Goal of the exercise: Write out exactly the lines below that run from the one containing "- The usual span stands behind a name" through the one containing "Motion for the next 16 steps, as", both included, with no other lines.

Dataset items:
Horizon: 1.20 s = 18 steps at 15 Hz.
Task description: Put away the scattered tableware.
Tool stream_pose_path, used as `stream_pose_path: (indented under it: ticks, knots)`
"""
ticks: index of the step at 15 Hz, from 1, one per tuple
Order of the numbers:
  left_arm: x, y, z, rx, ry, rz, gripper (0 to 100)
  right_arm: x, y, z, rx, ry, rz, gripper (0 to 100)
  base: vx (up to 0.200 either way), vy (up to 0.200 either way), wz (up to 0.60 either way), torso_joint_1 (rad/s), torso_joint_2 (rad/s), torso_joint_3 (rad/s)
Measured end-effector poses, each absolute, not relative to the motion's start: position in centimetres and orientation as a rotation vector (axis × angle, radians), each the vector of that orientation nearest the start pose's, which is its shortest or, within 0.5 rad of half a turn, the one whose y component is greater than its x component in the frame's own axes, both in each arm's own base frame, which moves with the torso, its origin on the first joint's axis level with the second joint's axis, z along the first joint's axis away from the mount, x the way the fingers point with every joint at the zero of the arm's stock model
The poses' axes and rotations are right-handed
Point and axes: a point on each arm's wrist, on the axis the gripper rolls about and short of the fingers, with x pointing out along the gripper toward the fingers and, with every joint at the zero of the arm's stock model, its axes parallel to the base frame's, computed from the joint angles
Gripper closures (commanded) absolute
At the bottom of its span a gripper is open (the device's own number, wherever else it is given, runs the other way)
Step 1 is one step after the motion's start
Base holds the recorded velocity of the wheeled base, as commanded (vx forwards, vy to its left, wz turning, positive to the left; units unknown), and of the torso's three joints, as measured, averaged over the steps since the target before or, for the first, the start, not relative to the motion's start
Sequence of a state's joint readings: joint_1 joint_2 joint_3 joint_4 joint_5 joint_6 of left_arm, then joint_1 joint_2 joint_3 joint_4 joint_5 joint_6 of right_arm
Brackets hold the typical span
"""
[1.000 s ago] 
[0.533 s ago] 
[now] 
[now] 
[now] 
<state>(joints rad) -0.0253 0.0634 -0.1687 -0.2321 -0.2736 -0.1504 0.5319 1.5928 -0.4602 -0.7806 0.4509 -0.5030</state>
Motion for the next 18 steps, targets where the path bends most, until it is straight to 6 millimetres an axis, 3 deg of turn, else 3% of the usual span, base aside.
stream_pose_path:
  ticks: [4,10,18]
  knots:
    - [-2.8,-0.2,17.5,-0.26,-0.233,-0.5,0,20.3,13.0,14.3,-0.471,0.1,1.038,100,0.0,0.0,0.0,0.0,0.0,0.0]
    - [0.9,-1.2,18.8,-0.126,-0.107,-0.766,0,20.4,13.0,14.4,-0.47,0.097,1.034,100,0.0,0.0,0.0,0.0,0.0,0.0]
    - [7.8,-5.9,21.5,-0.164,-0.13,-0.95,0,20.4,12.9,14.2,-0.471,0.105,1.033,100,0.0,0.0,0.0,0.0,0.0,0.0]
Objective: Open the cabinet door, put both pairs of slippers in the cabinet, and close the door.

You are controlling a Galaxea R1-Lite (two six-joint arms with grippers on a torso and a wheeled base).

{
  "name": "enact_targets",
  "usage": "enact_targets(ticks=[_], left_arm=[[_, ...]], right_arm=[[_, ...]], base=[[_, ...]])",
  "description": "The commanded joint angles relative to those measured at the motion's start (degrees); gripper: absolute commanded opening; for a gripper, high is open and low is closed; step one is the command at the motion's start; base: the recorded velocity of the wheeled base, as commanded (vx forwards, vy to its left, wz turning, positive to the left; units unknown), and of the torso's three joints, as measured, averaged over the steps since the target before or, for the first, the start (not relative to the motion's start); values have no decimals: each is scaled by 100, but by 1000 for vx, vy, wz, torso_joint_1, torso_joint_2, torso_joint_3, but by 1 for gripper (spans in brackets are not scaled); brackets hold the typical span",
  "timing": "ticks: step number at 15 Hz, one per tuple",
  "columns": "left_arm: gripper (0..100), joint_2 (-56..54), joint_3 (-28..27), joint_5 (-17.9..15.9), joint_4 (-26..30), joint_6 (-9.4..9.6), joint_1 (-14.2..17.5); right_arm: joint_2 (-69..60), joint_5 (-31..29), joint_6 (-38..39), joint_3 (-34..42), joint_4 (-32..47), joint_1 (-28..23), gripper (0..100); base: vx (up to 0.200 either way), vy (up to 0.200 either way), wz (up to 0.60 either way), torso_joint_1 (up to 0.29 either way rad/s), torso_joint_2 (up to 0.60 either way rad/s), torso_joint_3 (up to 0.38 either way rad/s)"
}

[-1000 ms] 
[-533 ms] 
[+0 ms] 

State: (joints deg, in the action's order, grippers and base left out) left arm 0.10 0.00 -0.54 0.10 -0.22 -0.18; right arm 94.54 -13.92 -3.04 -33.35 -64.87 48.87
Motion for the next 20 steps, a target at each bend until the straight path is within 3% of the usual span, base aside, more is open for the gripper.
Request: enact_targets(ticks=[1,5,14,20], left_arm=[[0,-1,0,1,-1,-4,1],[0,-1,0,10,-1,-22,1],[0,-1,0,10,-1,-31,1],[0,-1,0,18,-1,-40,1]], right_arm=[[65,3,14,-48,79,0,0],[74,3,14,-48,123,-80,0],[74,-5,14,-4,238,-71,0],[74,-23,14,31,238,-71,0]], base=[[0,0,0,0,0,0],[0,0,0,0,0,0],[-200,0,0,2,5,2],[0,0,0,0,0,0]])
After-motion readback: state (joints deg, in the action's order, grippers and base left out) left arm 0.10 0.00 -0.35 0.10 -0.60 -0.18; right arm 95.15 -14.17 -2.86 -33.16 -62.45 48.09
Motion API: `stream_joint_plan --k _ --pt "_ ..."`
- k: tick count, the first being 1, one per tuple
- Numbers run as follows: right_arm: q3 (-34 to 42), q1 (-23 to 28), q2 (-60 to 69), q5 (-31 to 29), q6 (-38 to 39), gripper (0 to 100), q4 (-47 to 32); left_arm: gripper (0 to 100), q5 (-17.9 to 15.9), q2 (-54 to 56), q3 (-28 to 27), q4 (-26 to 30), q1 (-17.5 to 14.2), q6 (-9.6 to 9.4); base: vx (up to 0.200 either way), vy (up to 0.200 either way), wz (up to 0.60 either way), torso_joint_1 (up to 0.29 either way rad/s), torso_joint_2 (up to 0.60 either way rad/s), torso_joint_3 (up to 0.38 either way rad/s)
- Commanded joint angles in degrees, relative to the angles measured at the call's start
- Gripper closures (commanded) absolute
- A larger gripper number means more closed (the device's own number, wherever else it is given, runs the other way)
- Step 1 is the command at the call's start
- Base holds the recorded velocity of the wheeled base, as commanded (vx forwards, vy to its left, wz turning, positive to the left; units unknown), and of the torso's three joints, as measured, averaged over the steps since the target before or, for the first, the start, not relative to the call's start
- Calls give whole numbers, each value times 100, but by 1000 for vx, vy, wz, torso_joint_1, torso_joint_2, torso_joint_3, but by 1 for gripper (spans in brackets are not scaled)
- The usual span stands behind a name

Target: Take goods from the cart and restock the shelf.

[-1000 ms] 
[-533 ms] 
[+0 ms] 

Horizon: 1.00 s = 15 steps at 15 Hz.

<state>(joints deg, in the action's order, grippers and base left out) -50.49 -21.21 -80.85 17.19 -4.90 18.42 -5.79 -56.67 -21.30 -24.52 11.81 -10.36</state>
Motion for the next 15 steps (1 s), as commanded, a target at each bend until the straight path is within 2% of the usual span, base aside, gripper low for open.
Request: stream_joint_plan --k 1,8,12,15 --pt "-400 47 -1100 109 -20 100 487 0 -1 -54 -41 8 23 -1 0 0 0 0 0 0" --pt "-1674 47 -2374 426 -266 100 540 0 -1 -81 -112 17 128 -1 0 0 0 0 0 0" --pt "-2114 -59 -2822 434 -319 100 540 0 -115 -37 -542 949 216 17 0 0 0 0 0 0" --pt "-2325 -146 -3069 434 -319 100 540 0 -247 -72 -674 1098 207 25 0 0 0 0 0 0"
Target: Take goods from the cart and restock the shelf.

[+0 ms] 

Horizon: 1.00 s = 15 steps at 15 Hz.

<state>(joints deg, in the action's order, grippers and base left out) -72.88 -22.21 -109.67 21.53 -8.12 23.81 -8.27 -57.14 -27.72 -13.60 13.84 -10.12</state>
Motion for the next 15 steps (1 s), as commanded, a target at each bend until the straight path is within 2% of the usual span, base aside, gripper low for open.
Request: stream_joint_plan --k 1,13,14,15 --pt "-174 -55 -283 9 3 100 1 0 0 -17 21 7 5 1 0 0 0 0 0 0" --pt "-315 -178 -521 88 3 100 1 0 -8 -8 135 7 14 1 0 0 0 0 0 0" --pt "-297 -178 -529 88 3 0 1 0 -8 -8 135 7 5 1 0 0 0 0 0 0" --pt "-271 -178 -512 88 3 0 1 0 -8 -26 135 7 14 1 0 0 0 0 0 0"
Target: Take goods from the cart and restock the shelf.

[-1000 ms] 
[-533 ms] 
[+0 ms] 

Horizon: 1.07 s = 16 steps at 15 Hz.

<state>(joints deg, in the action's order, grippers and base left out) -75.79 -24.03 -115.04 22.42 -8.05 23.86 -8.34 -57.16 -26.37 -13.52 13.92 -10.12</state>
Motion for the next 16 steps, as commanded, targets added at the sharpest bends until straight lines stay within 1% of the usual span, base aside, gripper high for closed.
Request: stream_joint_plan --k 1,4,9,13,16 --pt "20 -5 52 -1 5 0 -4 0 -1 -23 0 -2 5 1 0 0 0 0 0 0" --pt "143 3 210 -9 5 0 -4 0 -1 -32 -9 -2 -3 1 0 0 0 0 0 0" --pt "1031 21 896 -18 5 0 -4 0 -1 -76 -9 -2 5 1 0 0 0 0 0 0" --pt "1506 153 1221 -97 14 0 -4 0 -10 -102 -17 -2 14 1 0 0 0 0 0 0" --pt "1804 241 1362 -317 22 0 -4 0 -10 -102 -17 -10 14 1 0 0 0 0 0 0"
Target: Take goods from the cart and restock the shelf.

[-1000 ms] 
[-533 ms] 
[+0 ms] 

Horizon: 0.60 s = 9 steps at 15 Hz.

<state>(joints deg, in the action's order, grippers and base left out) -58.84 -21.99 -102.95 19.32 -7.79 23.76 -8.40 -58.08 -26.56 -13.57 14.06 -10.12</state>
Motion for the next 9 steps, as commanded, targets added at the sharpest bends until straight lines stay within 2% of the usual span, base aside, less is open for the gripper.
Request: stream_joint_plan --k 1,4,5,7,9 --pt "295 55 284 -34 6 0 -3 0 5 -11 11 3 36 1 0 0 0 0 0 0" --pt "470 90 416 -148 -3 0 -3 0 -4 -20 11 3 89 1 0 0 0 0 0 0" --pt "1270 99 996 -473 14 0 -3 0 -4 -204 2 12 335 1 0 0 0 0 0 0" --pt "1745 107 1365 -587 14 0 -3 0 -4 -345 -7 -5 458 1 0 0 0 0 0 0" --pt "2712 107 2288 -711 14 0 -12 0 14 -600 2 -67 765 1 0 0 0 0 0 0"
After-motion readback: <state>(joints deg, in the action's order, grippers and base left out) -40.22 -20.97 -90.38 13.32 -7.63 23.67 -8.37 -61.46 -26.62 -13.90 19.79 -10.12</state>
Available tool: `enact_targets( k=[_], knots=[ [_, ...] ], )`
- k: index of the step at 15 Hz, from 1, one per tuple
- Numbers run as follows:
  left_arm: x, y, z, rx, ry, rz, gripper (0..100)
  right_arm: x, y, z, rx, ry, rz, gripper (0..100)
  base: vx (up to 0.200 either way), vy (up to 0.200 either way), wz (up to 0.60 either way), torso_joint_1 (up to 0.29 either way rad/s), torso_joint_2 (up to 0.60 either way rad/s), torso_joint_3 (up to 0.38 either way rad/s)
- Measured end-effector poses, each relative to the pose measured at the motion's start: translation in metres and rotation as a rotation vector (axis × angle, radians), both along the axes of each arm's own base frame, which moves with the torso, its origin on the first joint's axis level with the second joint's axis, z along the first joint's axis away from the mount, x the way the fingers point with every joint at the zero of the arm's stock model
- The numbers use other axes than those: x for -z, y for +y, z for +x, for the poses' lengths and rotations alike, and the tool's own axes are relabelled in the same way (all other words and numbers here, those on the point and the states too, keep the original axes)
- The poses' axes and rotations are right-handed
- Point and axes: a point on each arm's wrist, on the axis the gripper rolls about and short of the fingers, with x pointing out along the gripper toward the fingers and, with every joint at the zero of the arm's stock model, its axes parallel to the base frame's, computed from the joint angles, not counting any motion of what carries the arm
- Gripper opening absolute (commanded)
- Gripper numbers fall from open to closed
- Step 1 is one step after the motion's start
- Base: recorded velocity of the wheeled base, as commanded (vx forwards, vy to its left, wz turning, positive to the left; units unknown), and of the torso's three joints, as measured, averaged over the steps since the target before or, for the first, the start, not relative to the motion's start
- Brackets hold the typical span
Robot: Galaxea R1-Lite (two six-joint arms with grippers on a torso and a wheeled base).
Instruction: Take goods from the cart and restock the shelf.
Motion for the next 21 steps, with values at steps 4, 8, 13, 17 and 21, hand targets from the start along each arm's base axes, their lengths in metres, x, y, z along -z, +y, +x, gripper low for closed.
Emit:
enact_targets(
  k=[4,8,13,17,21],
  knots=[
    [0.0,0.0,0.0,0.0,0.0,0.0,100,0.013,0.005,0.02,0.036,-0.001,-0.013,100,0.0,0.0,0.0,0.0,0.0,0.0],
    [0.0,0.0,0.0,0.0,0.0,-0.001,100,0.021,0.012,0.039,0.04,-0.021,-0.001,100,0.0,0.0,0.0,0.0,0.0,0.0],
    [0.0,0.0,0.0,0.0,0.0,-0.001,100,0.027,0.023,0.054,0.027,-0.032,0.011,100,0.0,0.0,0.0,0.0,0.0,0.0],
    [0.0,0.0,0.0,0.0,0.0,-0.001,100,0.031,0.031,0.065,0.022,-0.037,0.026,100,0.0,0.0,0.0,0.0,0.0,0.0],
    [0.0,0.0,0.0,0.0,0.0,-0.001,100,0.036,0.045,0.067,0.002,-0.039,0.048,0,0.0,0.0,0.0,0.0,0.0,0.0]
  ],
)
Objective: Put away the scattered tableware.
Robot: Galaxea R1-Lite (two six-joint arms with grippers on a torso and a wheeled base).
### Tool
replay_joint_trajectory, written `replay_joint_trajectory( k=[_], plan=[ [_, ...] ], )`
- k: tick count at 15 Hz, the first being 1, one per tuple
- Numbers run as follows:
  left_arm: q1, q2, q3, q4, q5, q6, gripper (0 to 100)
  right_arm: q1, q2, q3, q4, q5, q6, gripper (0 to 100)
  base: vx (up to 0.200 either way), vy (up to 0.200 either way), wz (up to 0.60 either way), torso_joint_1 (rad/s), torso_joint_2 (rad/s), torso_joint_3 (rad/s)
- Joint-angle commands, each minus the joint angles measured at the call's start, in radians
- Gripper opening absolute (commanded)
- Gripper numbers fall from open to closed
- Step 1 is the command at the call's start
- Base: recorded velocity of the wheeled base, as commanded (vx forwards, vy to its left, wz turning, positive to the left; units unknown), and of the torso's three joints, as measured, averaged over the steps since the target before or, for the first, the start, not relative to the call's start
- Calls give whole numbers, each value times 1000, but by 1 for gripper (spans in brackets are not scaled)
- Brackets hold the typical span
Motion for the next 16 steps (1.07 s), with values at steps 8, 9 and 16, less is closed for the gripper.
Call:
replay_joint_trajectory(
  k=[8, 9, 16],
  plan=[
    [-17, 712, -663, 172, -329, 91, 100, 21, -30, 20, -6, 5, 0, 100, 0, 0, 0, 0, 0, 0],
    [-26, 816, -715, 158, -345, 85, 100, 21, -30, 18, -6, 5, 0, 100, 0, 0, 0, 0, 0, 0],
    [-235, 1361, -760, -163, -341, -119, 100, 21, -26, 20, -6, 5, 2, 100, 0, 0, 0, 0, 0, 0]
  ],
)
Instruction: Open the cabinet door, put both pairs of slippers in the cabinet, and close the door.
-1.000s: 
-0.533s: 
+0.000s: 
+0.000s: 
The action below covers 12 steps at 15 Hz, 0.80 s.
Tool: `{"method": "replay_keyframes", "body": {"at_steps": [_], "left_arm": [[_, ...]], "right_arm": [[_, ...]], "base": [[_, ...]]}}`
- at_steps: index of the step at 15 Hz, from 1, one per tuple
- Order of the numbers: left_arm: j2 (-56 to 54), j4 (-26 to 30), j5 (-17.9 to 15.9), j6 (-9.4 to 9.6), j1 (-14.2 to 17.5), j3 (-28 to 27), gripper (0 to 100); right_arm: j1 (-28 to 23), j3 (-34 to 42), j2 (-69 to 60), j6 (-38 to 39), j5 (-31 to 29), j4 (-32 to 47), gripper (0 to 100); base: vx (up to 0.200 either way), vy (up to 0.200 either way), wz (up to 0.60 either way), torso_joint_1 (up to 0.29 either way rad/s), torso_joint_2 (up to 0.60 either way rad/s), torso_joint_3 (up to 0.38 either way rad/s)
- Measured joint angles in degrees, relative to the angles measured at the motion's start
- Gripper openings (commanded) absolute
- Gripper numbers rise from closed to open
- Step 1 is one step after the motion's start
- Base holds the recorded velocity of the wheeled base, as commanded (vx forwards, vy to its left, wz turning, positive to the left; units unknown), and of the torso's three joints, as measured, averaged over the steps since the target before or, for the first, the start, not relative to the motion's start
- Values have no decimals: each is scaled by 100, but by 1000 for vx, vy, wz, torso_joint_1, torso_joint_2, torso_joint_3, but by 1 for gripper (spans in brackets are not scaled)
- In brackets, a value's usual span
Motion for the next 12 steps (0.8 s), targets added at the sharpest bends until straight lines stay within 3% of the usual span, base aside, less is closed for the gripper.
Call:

Expected answer:
- The usual span stands behind a name

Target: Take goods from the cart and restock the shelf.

[-1000 ms] 
[-533 ms] 
[+0 ms] 

Horizon: 1.00 s = 15 steps at 15 Hz.

<state>(joints deg, in the action's order, grippers and base left out) -50.49 -21.21 -80.85 17.19 -4.90 18.42 -5.79 -56.67 -21.30 -24.52 11.81 -10.36</state>
Motion for the next 15 steps (1 s), as commanded, a target at each bend until the straight path is within 2% of the usual span, base aside, gripper low for open.
Request: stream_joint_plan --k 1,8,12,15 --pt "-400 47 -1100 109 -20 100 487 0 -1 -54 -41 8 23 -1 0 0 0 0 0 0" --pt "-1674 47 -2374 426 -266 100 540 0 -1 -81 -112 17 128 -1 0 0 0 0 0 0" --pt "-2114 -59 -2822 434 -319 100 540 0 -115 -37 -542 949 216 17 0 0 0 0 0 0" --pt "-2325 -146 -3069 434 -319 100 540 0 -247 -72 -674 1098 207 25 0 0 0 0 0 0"
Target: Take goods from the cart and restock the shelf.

[+0 ms] 

Horizon: 1.00 s = 15 steps at 15 Hz.

<state>(joints deg, in the action's order, grippers and base left out) -72.88 -22.21 -109.67 21.53 -8.12 23.81 -8.27 -57.14 -27.72 -13.60 13.84 -10.12</state>
Motion for the next 15 steps (1 s), as commanded, a target at each bend until the straight path is within 2% of the usual span, base aside, gripper low for open.
Request: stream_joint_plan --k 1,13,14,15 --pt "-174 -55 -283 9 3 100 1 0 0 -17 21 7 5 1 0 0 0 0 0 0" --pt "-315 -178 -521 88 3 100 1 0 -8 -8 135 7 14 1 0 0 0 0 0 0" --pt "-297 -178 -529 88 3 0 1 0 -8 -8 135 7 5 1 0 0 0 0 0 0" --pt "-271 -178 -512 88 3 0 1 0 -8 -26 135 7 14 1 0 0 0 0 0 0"
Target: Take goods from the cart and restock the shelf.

[-1000 ms] 
[-533 ms] 
[+0 ms] 

Horizon: 1.07 s = 16 steps at 15 Hz.

<state>(joints deg, in the action's order, grippers and base left out) -75.79 -24.03 -115.04 22.42 -8.05 23.86 -8.34 -57.16 -26.37 -13.52 13.92 -10.12</state>
Motion for the next 16 steps, as commanded, targets added at the sharpest bends until straight lines stay within 1% of the usual span, base aside, gripper high for closed.

The output contains nothing further.